NU Online News Service, July 24, 3:06 p.m. EDT
The House late Monday rejected a measure that would have permitted North Dakota communities to redevelop flood-prone open spaces that were bought out by the federal government.
The bill, S. 2039, would permit the construction of permanent levees on frequently flooded lands that have been purchased using the Federal Emergency Management Agency's Hazard Mitigation Grant Program.
The lands were turned over to the state with the understanding that they be preserved as open spaces. The bill would have lifted that restriction throughout North Dakota without requiring the communities to repay the federal grants they took, according to R.J. Lehmann, public affairs director for R Street Institute.
The bill passed the Senate in January by unanimous consent.
It was taken up in the House Monday under the suspension calendar, an expedited-procedure mechanism, but it failed to win the necessary two-thirds vote to pass. The vote was 126-254. The suspension calendar is normally reserved for measures that aren't controversial.
“This bill would have set a terrible precedent that we feared could be repeated for all of the 37,000 deed-restricted open-space properties nationwide, where lands that were bought out using taxpayer money to avoid future flood losses would nonetheless be allowed to be developed,” Lehmann says.
“What's worse is that it wouldn't even require the communities to pay back the mitigation grants they received,” he adds. “In effect, that turns what should have been a program to reduce risks into one that funds creating new risks.”
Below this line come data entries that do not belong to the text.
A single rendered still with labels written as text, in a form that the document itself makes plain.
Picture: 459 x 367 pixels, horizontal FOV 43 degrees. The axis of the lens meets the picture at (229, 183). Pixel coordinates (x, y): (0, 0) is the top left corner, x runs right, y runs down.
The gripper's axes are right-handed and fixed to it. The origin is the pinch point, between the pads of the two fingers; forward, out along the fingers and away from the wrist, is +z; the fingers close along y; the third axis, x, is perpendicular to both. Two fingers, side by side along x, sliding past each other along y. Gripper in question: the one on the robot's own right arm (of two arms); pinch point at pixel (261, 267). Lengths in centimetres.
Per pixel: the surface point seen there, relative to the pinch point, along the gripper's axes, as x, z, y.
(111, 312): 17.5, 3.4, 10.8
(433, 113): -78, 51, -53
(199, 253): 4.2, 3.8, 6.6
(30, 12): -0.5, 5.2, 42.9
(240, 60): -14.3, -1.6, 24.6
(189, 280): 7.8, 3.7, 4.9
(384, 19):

The bill was sponsored by Sen. John Hoeven, R-N.D. According to Lehmann, the bill did not receive a single hearing in either chamber of Congress, and no significant debate was held on the floors of either the House or the Senate.
“From where we sit, tossing away millions of taxpayer dollars, subsidizing environmentally harmful construction and transforming federal programs that were meant to reduce risks into, in effect, community-development grants should all be considered controversial,” Lehmann says. “Congress should at least take a pause to discuss this bill, and better understand the terrible precedent it would set.”